■ **Task goal**: Lines with "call" in them are to be located in the listing below and copied.
====== Data excerpt ======
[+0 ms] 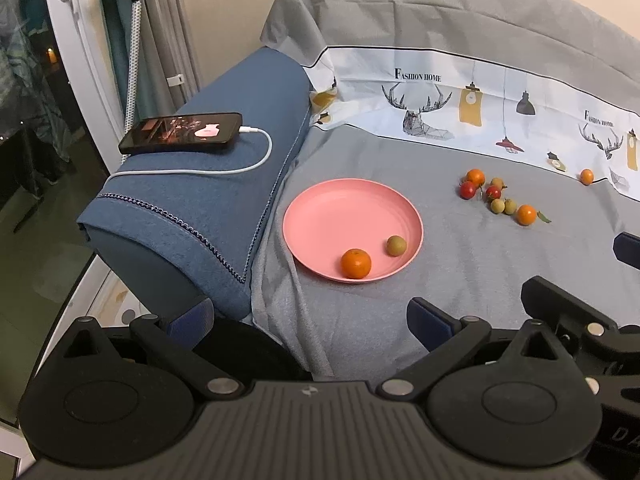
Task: Organize fruits
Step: 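Withdraw both tools from the pink plate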
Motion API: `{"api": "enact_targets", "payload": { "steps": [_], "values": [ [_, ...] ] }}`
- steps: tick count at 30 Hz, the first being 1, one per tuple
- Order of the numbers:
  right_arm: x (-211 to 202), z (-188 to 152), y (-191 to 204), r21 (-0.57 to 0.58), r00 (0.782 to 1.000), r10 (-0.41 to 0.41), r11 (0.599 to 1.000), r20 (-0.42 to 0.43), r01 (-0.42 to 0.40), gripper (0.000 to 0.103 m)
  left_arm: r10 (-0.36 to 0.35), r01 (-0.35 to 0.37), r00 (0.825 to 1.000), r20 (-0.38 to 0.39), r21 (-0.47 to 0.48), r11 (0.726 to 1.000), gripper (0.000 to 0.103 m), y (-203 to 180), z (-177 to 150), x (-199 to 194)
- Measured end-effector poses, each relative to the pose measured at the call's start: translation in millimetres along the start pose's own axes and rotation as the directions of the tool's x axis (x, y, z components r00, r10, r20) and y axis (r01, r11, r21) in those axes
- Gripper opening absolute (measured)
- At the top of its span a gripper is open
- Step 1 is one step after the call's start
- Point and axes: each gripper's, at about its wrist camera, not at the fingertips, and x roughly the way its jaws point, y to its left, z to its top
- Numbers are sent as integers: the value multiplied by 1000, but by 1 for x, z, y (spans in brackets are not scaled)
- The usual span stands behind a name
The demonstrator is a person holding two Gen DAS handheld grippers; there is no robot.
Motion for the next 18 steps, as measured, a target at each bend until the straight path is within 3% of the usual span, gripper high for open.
{"api": "enact_targets", "payload": {
  "steps": [18],
  "values": [
    [8,-3,-1,22,999,9,1000,-33,-8,97,3,-3,999,-35,16,1000,103,-1,-1,13]
  ]
}}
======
■ **Exercise solution**:
- Measured end-effector poses, each relative to the pose measured at the call's start: translation in millimetres along the start pose's own axes and rotation as the directions of the tool's x axis (x, y, z components r00, r10, r20) and y axis (r01, r11, r21) in those axes
- Step 1 is one step after the call's start

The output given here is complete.